What you will do |
Keep the pictures out of the copy and repeat the records exactly.
%%
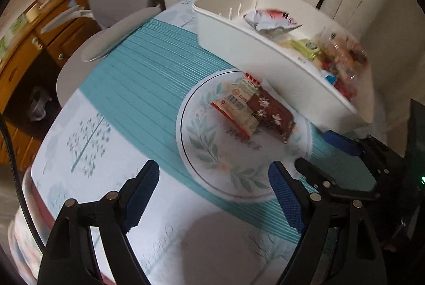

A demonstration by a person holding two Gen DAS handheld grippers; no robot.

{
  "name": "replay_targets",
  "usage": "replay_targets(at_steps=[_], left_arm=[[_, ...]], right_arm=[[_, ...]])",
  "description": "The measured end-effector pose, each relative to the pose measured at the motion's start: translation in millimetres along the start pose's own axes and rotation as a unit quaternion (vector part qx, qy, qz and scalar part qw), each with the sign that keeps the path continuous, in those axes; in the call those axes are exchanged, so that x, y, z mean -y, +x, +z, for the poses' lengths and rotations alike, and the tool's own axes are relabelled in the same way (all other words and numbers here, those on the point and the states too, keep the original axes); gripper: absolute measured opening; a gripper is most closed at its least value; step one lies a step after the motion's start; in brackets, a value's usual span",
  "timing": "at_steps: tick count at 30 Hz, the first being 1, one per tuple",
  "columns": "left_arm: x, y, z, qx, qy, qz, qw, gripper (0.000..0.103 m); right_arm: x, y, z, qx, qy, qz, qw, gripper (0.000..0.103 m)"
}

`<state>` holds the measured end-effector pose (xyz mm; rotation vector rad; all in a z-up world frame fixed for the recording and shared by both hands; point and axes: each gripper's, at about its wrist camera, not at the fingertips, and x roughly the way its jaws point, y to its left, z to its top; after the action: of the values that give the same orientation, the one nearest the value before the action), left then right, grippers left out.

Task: Organize snacks
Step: 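Grasp the white LIPO packet with the left gripper while the right grasps the brown snowflake packet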

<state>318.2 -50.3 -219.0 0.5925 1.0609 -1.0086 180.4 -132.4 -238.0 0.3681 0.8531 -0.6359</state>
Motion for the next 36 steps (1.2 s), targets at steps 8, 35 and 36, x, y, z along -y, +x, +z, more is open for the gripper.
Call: replay_targets(at_steps=[8, 35, 36], left_arm=[[6.6, 42.1, 28.8, -0.02, 0.057, -0.016, 0.998, 0.084], [32.2, 120.9, 76.4, -0.097, 0.125, -0.022, 0.9872, 0.083], [31.6, 122.2, 77.4, -0.098, 0.124, -0.022, 0.9872, 0.083]], right_arm=[[-4.6, 19.2, -3.9, 0.008, -0.006, -0.016, 1.0, 0.058], [-20.9, 56.3, 19.7, 0.005, -0.039, -0.068, 0.997, 0.028], [-20.7, 56.8, 20.4, 0.004, -0.04, -0.066, 0.997, 0.024]])
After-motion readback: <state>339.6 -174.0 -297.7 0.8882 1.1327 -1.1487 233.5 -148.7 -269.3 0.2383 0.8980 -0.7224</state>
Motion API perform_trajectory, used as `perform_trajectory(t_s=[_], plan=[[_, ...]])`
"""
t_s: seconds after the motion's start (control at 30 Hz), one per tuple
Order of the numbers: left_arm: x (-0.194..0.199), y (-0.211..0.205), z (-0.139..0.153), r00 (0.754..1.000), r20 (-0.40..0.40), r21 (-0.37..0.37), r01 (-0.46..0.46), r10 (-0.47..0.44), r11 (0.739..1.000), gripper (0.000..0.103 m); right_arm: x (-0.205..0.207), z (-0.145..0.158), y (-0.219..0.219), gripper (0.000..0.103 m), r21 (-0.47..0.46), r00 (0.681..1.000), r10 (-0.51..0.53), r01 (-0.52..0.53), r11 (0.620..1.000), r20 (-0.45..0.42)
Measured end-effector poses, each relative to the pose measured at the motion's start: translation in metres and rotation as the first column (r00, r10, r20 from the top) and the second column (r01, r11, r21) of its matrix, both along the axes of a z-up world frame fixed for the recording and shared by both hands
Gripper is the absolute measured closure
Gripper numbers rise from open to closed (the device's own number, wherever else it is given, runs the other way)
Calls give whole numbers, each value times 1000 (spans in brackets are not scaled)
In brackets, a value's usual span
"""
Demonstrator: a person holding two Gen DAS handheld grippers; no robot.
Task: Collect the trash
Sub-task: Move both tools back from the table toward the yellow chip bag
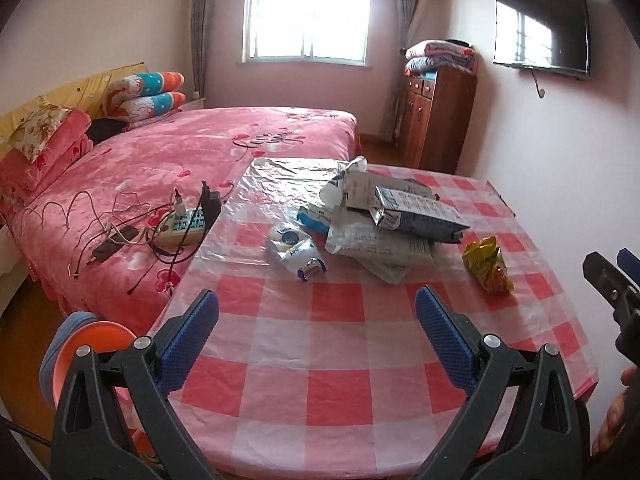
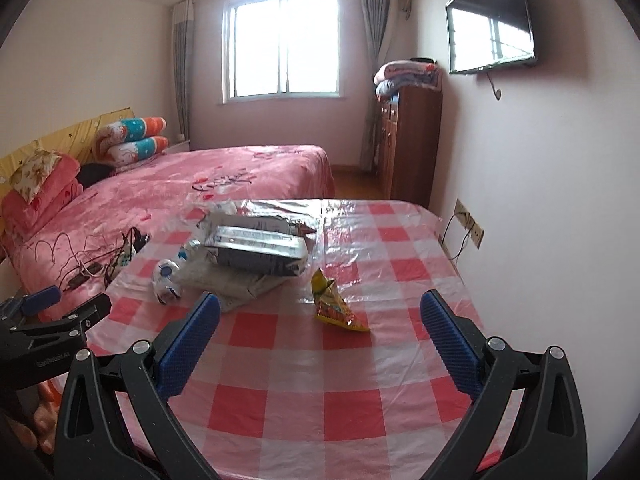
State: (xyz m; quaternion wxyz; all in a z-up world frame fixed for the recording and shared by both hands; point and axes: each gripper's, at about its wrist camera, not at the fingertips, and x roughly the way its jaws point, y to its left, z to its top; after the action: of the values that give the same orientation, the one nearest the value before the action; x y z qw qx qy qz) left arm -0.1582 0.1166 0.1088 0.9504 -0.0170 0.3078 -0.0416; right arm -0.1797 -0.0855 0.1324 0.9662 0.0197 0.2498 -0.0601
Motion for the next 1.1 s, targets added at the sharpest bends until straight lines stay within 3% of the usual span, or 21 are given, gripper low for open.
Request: perform_trajectory(t_s=[0.4, 1.1], plan=[[-15, 9, 10, 999, 40, -5, -3, 3, 1000, 4, -22, 15, 14, 4, -22, 999, 2, -1, 1000, 51], [-7, 5, 2, 1000, 10, 7, -13, 13, 1000, 4, -8, -6, 8, 4, 29, 999, 42, -41, 999, -10]])
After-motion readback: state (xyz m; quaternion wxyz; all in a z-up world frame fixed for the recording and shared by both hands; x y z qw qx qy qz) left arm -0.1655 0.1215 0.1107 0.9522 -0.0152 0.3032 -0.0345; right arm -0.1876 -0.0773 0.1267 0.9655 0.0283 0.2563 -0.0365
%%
Response |
A demonstration by a person holding two Gen DAS handheld grippers; no robot.

{
  "name": "replay_targets",
  "usage": "replay_targets(at_steps=[_], left_arm=[[_, ...]], right_arm=[[_, ...]])",
  "description": "The measured end-effector pose, each relative to the pose measured at the motion's start: translation in millimetres along the start pose's own axes and rotation as a unit quaternion (vector part qx, qy, qz and scalar part qw), each with the sign that keeps the path continuous, in those axes; in the call those axes are exchanged, so that x, y, z mean -y, +x, +z, for the poses' lengths and rotations alike, and the tool's own axes are relabelled in the same way (all other words and numbers here, those on the point and the states too, keep the original axes); gripper: absolute measured opening; a gripper is most closed at its least value; step one lies a step after the motion's start; in brackets, a value's usual span",
  "timing": "at_steps: tick count at 30 Hz, the first being 1, one per tuple",
  "columns": "left_arm: x, y, z, qx, qy, qz, qw, gripper (0.000..0.103 m); right_arm: x, y, z, qx, qy, qz, qw, gripper (0.000..0.103 m)"
}

`<state>` holds the measured end-effector pose (xyz mm; rotation vector rad; all in a z-up world frame fixed for the recording and shared by both hands; point and axes: each gripper's, at about its wrist camera, not at the fingertips, and x roughly the way its jaws point, y to its left, z to its top; after the action: of the values that give the same orientation, the one nearest the value before the action), left then right, grippers left out.

Task: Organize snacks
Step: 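Grasp the white LIPO packet with the left gripper while the right grasps the brown snowflake packet
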
<state>318.2 -50.3 -219.0 0.5925 1.0609 -1.0086 180.4 -132.4 -238.0 0.3681 0.8531 -0.6359</state>
Motion for the next 36 steps (1.2 s), targets at steps 8, 35 and 36, x, y, z along -y, +x, +z, more is open for the gripper.
Call: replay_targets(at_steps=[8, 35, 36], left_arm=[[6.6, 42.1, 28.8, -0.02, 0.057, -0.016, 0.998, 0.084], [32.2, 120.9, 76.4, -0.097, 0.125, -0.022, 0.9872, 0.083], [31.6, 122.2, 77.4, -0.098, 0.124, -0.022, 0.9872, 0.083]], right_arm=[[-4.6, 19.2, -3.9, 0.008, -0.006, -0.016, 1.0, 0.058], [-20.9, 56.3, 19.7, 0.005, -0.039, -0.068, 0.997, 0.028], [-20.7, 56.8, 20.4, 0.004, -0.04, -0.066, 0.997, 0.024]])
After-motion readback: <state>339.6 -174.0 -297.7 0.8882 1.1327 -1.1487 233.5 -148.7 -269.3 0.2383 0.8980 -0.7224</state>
Motion API perform_trajectory, used as `perform_trajectory(t_s=[_], plan=[[_, ...]])`
"""
t_s: seconds after the motion's start (control at 30 Hz), one per tuple
Order of the numbers: left_arm: x (-0.194..0.199), y (-0.211..0.205), z (-0.139..0.153), r00 (0.754..1.000), r20 (-0.40..0.40), r21 (-0.37..0.37), r01 (-0.46..0.46), r10 (-0.47..0.44), r11 (0.739..1.000), gripper (0.000..0.103 m); right_arm: x (-0.205..0.207), z (-0.145..0.158), y (-0.219..0.219), gripper (0.000..0.103 m), r21 (-0.47..0.46), r00 (0.681..1.000), r10 (-0.51..0.53), r01 (-0.52..0.53), r11 (0.620..1.000), r20 (-0.45..0.42)
Measured end-effector poses, each relative to the pose measured at the motion's start: translation in metres and rotation as the first column (r00, r10, r20 from the top) and the second column (r01, r11, r21) of its matrix, both along the axes of a z-up world frame fixed for the recording and shared by both hands
Gripper is the absolute measured closure
Gripper numbers rise from open to closed (the device's own number, wherever else it is given, runs the other way)
Calls give whole numbers, each value times 1000 (spans in brackets are not scaled)
In brackets, a value's usual span
"""
Demonstrator: a person holding two Gen DAS handheld grippers; no robot.
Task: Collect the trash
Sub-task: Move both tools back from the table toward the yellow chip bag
State: (xyz m; quaternion wxyz; all in a z-up world frame fixed for the recording and shared by both hands; point and axes: each gripper's, at about its wrist camera, not at the fingertips, and x roughly the way its jaws point, y to its left, z to its top; after the action: of the values that give the same orientation, the one nearest the value before the action; x y z qw qx qy qz) left arm -0.1582 0.1166 0.1088 0.9504 -0.0170 0.3078 -0.0416; right arm -0.1797 -0.0855 0.1324 0.9662 0.0197 0.2498 -0.0601
Motion for the next 1.1 s, targets added at the sharpest bends until straight lines stay within 3% of the usual span, or 21 are given, gripper low for open.
Request: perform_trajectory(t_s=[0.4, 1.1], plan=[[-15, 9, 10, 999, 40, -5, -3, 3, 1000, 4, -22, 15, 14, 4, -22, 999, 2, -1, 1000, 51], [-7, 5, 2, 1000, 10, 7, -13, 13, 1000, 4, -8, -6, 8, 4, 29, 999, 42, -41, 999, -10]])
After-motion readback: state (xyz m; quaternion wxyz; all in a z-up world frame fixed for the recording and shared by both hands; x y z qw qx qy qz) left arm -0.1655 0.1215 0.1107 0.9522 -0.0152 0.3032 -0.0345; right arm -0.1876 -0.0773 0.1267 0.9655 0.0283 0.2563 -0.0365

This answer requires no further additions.